Behind this likelihood lies the danger that the West will become bored and no longer be prepared to back Ukraine endlessly with money and material thereby seeking to impose a cease-fire or peace based on some existing occupation by Russia of Ukrainian soil seized since 2014. It is clear that the Ukrainians would find this unacceptable. We must hope that, first, the West remains resolved and, secondly, we do not see a replication of the West in 1938 forcing a humiliated Czechoslovakia to accept the loss of the Sudentenland in the hope of averting a greater war. For one thing is certain: that with a continuing hard line from Moscow we would truly see an action replay of the unsuccessful attempts to appease Hitler – with Putin or his successor then taking even more territory until general war becomes the only was to stop it. We have to remember that Putin and his generals have never accepted the right of Ukraine to exist as a separate nation and its independence in 1991 has never been recognised.
We must hope that in our search for global democratic accountability those who are privileged to exercise their right to vote do so responsibly and in an educated fashion, able to discern between the politician who is sincere and wishes genuinely to improve the condition of the people from the self-serving charlatan eager for power for its own sake. There are many pre-requisites for this to be capable of being a reality, not least a disinterested programme in schools teaching about civic institutions and democratic values.
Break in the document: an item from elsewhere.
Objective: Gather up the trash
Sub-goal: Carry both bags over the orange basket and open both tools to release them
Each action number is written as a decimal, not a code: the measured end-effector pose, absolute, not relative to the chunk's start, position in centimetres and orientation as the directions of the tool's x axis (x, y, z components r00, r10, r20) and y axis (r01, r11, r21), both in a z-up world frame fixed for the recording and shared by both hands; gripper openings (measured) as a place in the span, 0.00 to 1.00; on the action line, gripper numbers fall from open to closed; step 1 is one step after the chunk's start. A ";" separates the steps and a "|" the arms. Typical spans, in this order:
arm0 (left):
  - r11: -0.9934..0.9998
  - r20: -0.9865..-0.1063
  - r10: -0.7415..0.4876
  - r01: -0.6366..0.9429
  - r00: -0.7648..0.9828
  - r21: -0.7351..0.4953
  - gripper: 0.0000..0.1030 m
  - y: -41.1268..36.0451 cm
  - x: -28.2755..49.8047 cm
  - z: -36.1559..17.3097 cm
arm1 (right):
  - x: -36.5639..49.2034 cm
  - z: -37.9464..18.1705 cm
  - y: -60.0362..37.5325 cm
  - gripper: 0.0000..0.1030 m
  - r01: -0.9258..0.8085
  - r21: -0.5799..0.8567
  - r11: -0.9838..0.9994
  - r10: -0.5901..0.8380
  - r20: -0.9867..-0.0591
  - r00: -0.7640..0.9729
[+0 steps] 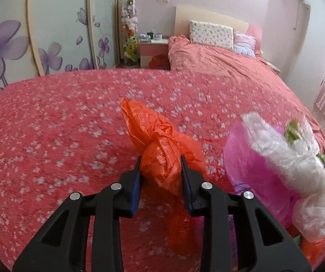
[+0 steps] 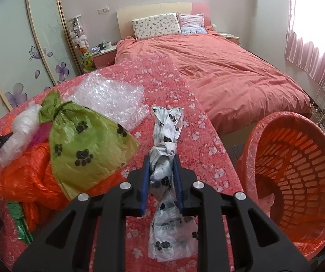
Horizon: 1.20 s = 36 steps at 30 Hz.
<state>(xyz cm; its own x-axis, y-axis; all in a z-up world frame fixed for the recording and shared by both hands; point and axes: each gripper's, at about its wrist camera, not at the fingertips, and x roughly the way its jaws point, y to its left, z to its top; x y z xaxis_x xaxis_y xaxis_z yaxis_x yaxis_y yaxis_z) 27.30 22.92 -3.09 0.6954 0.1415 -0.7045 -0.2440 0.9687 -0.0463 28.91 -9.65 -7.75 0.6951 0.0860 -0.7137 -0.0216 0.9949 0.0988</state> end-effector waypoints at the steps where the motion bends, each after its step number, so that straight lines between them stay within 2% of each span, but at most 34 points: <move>1: 0.969 -0.698 0.143 -0.244 0.702 -0.047 0.30 23.1 27.2 -2.7 | 28.8 -7.5 -9.6 0.19 -0.022 0.099 0.995 0.086 -0.711 0.698; 17: 0.974 -0.585 0.154 -0.221 0.796 -0.046 0.30 22.6 22.8 4.1 | 24.9 -2.9 -9.6 0.19 -0.034 0.109 0.993 0.097 -0.639 0.763; 26: 0.988 -0.544 0.097 -0.148 0.834 -0.051 0.30 20.2 20.3 6.5 | 21.9 -0.4 -10.5 0.19 -0.033 0.114 0.993 0.095 -0.595 0.798; 36: 0.998 -0.524 -0.023 -0.010 0.851 -0.061 0.30 15.3 19.1 7.5 | 19.2 1.7 -12.4 0.19 -0.008 0.110 0.994 0.068 -0.551 0.831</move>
Until the world federalist vision of a peaceful world governed democratically and accountably by the rule of law in which war is outlawed comes to pass we have to recognise, sadly, that there are times when, despite the hardship and danger, history teaches us that we have to stand firm in support of our values of freedom and that, sadly, doing so may involve defending them against armed aggression. Those who gave their lives and still suffer from war knew and understand that only too well. As the Kohima Epitaph Memorial states (and is repeated at every Armistice Parade in the UK) “When you go home tell them of us and say, for your tomorrow we gave our today”.